[REQUIREMENT] Where does the string "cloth" appear in the listing below? Copy every line where it does.

[INPUT DATA]
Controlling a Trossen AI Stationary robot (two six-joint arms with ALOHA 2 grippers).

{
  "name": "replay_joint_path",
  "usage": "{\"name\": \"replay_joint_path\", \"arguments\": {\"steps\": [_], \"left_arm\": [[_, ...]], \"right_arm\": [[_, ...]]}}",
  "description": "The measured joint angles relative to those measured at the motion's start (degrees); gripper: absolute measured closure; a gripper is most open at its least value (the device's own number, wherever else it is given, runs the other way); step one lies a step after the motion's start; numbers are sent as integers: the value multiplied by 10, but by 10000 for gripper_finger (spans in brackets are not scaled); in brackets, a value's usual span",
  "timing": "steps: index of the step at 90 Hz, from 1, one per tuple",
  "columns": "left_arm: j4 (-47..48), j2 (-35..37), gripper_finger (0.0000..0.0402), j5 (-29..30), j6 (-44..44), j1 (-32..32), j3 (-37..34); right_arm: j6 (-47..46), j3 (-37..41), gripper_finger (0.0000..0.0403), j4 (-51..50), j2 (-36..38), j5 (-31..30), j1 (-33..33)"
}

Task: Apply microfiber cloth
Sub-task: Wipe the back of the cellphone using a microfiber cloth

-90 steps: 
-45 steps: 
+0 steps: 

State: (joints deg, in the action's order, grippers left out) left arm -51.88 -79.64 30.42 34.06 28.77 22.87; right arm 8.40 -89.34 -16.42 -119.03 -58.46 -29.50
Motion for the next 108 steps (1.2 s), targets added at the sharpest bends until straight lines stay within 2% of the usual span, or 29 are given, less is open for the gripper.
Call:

[FINISHED TASK]
Task: Apply microfiber cloth
Sub-task: Wipe the back of the cellphone using a microfiber cloth

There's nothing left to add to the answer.